### [How to complete this task]
Type the records that follow again exactly as written, but drop the pictures.

********

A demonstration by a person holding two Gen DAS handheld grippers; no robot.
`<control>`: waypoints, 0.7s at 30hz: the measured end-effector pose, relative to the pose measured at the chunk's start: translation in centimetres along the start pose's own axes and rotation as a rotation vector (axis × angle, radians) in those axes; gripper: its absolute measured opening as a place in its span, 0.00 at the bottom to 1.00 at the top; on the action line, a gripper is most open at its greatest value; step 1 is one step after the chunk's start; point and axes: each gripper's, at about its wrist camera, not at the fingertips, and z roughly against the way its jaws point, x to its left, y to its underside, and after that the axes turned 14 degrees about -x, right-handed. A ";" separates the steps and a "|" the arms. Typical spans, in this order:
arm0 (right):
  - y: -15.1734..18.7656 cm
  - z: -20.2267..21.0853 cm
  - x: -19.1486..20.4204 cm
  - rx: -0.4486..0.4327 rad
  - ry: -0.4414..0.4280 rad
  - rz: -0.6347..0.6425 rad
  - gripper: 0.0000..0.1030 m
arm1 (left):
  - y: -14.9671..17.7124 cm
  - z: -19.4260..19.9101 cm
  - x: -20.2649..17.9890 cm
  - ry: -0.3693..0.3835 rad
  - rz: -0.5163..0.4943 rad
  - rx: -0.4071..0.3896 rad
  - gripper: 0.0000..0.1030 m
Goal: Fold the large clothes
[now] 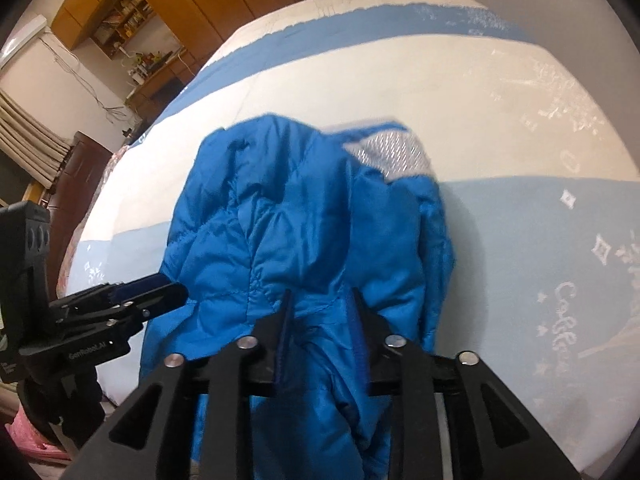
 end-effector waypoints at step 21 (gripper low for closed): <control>-1.5 -0.9 -4.4 0.048 -0.027 -0.063 0.79 | -1.0 -1.0 2.8 0.011 0.030 0.056 0.76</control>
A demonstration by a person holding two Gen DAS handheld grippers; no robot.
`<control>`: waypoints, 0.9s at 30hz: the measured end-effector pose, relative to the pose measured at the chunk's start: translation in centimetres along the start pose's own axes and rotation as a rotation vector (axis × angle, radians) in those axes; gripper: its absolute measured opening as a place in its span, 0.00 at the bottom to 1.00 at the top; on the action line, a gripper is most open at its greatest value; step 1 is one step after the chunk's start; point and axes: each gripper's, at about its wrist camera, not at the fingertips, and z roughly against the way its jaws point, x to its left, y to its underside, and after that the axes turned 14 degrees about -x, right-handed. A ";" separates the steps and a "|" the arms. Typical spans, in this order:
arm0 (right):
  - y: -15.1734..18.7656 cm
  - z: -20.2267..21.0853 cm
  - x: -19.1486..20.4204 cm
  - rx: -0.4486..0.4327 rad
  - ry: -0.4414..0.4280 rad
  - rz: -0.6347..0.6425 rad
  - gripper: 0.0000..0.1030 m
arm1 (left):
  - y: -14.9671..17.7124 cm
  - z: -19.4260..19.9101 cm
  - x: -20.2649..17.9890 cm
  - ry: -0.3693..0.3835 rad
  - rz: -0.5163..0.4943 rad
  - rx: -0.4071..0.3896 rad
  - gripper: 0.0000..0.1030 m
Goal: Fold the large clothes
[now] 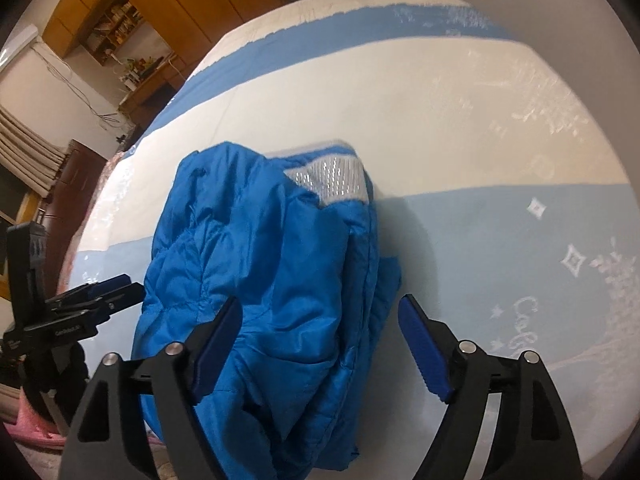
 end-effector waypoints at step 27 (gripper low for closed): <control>2.1 -7.6 -5.1 0.131 -0.296 -0.270 0.95 | 1.1 -7.4 2.8 0.292 0.183 0.086 0.94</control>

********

### [Task solution]
A demonstration by a person holding two Gen DAS handheld grippers; no robot.
`<control>`: waypoints, 0.7s at 30hz: the measured end-effector pose, relative to the pose measured at the chunk's start: translation in centimetres along the start pose's own axes and rotation as a rotation vector (axis × angle, radians) in those axes; gripper: its absolute measured opening as a place in its span, 0.00 at the bottom to 1.00 at the top; on the action line, a gripper is most open at its greatest value; step 1 is one step after the chunk's start; point and axes: each gripper's, at about its wrist camera, not at the fingertips, and z roughly against the way its jaws point, x to its left, y to its underside, and after that the axes turned 14 degrees about -x, right-handed. A ";" separates the steps and a "|" the arms. Typical spans, in this order:
arm0 (right):
  - y: -15.1734..18.7656 cm
  - z: -20.2267..21.0853 cm
  - x: -19.1486..20.4204 cm
  - rx: -0.4486..0.4327 rad
  - ry: -0.4414..0.4280 rad
  - rz: -0.6347..0.6425 rad
  - gripper: 0.0000..0.1030 m
arm1 (left):
  - y: -14.9671..17.7124 cm
  - z: -19.4260..19.9101 cm
  - x: -20.2649..17.9890 cm
  - ry: -0.3693..0.3835 rad
  - rz: -0.5163..0.4943 rad
  - rx: -0.4071..0.3896 rad
  - gripper: 0.0000..0.1030 m
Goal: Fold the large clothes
[now] 
 end-effector waypoints at step 21 (gripper low for closed): <control>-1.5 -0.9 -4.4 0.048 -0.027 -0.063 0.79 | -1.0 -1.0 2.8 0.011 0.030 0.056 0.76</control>
A demonstration by a person holding two Gen DAS handheld grippers; no robot.
`<control>`: waypoints, 0.9s at 30hz: the measured end-effector pose, relative to the pose measured at the chunk's start: translation in centimetres along the start pose's own axes and rotation as a rotation vector (axis × angle, radians) in those axes; gripper: its absolute measured opening as a place in its span, 0.00 at the bottom to 1.00 at the top; on the action line, a gripper is most open at its greatest value; step 1 is one step after the chunk's start; point and axes: each gripper's, at about its wrist camera, not at the fingertips, and z roughly against the way its jaws point, x to its left, y to its underside, and after that the axes turned 14 degrees about -x, right-handed. A ";" separates the steps and a "|" the arms. Typical spans, in this order:
arm0 (right):
  - y: -15.1734..18.7656 cm
  - z: -20.2267..21.0853 cm
  - x: -19.1486..20.4204 cm
  - rx: -0.4486..0.4327 rad
  - ry: -0.4414..0.4280 rad
  - rz: -0.6347..0.6425 rad
  - gripper: 0.0000..0.1030 m
arm1 (left):
  - y: -14.9671..17.7124 cm
  - z: -19.4260..19.9101 cm
  - x: -20.2649..17.9890 cm
  - ry: -0.3693..0.3835 rad
  - rz: -0.5163..0.4943 rad
  - rx: -0.4071..0.3896 rad
  - gripper: 0.0000..0.1030 m
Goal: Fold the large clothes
[now] 
 end-effector waypoints at step 27 (gripper low for closed): <control>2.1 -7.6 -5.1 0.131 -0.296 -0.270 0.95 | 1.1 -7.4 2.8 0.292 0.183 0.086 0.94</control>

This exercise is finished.